Yes, you should have mention that at the start. Did you remove that other ring and key? If you did put it back the way you found it. The engine wont start without it because that is the key that is coded to the engine ECU. I don't think that explains why the immobiliser light isn't coming on though. And it wouldn't explain why the engine cut out either.

One simple thing I should have had you do right at the start, but didn't because I got side tracked by looking for the smartra module, is check ALL the fuses. Since the smartra module is hidden somewhere you might as well check the fuses now before you go dismantling any more of the car.

Testing the fuses is best done using a voltmeter (or a test light). If you look closely at the fuses you'll hopefully see that each one has two little terminals on top. Those are the fuse test terminals. To quickly test the fuses all you need to do is switch the ignition on, connect the black probe of your voltmeter to a good earth, then probe the little terminals on top of each fuse using the meters red probe.

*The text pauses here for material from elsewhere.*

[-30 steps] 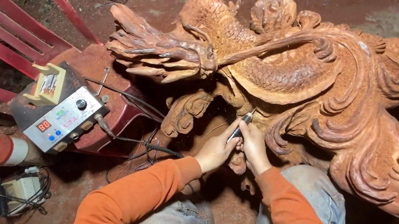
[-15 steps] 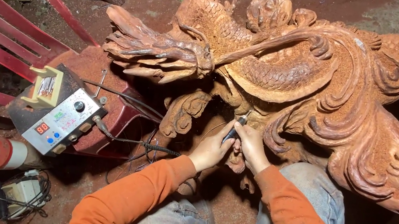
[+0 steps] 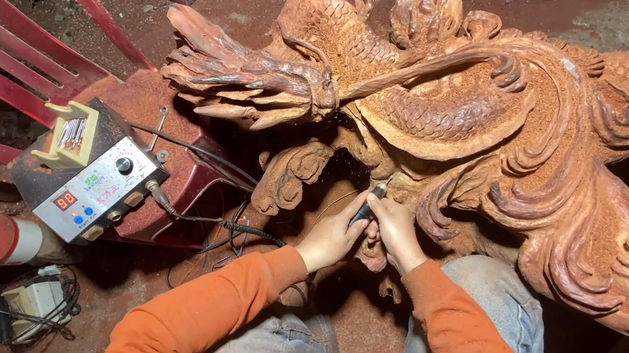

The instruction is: Using a rotary power tool to carve intricate details and textures into a large wooden dragon sculpture.

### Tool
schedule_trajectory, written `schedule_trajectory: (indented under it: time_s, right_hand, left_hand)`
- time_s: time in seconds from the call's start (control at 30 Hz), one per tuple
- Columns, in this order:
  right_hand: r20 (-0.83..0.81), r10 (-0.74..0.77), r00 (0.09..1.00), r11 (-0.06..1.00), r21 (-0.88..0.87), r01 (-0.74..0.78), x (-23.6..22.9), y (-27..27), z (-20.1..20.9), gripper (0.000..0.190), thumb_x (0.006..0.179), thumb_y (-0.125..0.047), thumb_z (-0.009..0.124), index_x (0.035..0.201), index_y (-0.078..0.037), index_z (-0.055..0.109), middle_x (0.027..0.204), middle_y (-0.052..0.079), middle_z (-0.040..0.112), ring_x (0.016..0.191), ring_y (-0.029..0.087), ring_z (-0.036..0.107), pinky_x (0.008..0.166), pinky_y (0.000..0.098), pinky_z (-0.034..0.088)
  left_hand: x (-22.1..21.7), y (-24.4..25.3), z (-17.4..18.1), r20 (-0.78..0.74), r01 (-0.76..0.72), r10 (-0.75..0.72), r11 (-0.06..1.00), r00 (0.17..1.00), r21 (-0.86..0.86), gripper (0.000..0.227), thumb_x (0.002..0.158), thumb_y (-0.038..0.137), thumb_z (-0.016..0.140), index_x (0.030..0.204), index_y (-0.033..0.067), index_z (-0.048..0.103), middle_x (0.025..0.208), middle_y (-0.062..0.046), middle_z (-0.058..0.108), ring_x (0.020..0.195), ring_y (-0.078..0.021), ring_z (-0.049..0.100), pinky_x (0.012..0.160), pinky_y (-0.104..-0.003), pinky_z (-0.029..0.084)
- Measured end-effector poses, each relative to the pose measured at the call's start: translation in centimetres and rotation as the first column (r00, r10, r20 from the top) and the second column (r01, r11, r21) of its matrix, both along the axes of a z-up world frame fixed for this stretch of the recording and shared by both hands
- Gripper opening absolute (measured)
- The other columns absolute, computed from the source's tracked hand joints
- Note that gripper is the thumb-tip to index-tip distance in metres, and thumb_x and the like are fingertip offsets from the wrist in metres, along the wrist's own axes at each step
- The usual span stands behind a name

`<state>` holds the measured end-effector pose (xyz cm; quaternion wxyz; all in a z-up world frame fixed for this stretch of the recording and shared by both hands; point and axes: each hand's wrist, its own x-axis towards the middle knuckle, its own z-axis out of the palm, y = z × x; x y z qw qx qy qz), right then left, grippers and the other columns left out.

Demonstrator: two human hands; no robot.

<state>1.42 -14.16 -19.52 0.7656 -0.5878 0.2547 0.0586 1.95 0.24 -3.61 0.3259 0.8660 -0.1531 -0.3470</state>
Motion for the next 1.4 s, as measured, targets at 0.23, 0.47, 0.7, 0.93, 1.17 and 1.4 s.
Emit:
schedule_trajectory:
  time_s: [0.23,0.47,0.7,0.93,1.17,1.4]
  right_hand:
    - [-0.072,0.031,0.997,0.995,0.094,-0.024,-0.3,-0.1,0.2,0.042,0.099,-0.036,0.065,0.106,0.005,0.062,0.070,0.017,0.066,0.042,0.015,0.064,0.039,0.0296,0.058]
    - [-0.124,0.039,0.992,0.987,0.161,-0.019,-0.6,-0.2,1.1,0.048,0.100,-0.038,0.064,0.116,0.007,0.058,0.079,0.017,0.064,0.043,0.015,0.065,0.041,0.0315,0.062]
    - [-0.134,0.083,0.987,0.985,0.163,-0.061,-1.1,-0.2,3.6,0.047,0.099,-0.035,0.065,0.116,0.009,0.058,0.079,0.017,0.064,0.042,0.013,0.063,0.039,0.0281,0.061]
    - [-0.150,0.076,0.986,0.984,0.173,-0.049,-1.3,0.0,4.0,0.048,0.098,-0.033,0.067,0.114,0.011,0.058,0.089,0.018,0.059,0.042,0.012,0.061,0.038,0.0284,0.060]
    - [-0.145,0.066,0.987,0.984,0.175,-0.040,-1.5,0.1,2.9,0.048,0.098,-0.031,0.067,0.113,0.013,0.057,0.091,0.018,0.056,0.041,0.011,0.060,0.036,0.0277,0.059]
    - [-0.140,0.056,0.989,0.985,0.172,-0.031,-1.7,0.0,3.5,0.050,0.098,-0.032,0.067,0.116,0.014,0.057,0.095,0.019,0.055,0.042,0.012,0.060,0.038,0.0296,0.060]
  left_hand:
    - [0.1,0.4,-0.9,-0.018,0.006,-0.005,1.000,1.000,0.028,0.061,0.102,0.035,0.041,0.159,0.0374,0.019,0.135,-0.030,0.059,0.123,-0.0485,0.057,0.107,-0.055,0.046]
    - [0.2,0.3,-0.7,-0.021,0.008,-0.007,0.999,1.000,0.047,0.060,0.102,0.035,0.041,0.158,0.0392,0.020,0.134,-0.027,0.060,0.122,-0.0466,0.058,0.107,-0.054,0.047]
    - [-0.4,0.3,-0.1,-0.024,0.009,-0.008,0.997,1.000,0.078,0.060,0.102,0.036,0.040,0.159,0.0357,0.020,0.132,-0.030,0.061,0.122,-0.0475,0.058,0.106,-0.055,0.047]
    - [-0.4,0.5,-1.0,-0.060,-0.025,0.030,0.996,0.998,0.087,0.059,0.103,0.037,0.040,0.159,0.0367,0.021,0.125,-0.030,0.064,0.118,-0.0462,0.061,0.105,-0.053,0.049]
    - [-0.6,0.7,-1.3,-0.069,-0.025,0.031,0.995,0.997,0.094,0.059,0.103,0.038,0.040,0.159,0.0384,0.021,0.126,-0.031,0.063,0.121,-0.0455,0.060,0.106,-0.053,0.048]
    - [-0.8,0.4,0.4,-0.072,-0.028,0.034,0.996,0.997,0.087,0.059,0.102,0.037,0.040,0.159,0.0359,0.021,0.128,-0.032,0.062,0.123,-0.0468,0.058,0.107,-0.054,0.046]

You should find that the voltage is the same on the two terminals of each fuse. If you find a fuse that has a different voltage on each of it's terminals that fuse is blown and should be replaced...

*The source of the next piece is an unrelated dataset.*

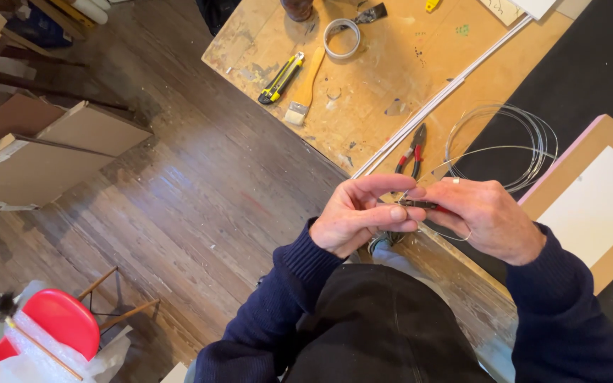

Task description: Measure and cut picture hanging wire for a frame.

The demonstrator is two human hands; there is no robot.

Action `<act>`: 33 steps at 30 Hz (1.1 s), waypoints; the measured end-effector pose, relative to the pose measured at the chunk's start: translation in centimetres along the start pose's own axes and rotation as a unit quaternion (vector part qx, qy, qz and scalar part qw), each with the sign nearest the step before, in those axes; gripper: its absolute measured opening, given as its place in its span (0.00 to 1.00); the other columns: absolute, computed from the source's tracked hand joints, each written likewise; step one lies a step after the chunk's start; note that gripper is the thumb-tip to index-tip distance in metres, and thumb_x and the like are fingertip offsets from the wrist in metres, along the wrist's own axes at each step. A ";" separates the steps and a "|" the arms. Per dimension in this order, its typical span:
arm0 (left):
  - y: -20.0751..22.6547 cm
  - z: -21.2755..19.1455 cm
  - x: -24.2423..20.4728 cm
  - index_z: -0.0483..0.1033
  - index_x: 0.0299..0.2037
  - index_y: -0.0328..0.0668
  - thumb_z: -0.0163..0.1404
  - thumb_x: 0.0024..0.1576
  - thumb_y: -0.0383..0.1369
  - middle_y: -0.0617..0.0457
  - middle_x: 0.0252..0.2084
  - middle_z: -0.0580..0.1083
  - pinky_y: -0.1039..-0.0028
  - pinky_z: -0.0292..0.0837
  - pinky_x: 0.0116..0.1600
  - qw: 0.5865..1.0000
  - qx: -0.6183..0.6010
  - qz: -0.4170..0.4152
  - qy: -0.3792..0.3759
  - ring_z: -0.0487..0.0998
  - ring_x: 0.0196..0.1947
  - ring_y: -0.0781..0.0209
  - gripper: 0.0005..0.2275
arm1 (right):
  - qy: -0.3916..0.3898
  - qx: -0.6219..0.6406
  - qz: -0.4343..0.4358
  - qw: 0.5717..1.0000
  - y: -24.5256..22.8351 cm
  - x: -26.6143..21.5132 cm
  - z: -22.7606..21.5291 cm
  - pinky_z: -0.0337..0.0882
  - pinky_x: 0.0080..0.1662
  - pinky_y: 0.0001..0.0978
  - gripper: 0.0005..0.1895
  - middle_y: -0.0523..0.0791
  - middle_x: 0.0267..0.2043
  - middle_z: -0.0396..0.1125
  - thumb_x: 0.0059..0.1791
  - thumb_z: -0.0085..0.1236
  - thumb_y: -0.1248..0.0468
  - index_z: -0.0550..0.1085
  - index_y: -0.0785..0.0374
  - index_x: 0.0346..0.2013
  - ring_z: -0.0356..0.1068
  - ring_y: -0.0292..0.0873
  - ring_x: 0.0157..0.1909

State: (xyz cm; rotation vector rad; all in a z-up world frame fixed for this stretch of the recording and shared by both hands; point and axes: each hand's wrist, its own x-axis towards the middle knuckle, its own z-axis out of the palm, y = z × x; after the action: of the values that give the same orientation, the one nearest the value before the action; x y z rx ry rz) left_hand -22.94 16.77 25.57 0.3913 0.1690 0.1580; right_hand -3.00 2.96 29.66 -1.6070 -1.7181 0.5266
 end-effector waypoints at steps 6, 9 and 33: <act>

I was telling you to check the voltage supply at the smartra module, but the most likely cause of no voltage there is a blown fuse. So hopefully you find a fuse blown which will save you from having to test right at the module. And don't forget there are two fuse boxes, one on the dash and one in the engine bay. And it's normal to find a few fuses with no voltage on them. The tail light fuses for example wont have power when the lights are off. But pay particular attention to any ECU, SNSR, INJ fuses. I'd expect fuses relating to the engine to all be powered when the ignition is on.

Avelar said:
Do you think the key being constantly taped to the ring could have burned something out in the antenna ring/Smartra?
No.

Avelar said:
Do you know if the antenna ring and Smartra are coded/paired together and are these paired to the ECU?
I don't think those parts are coded on your car. I've certainly replaced smartra modules in the past without having to code anything.
The key is coded to the engine ECU. It sounds like your car has maybe has a second hand ECU fitted at some point which would explain the hidden key.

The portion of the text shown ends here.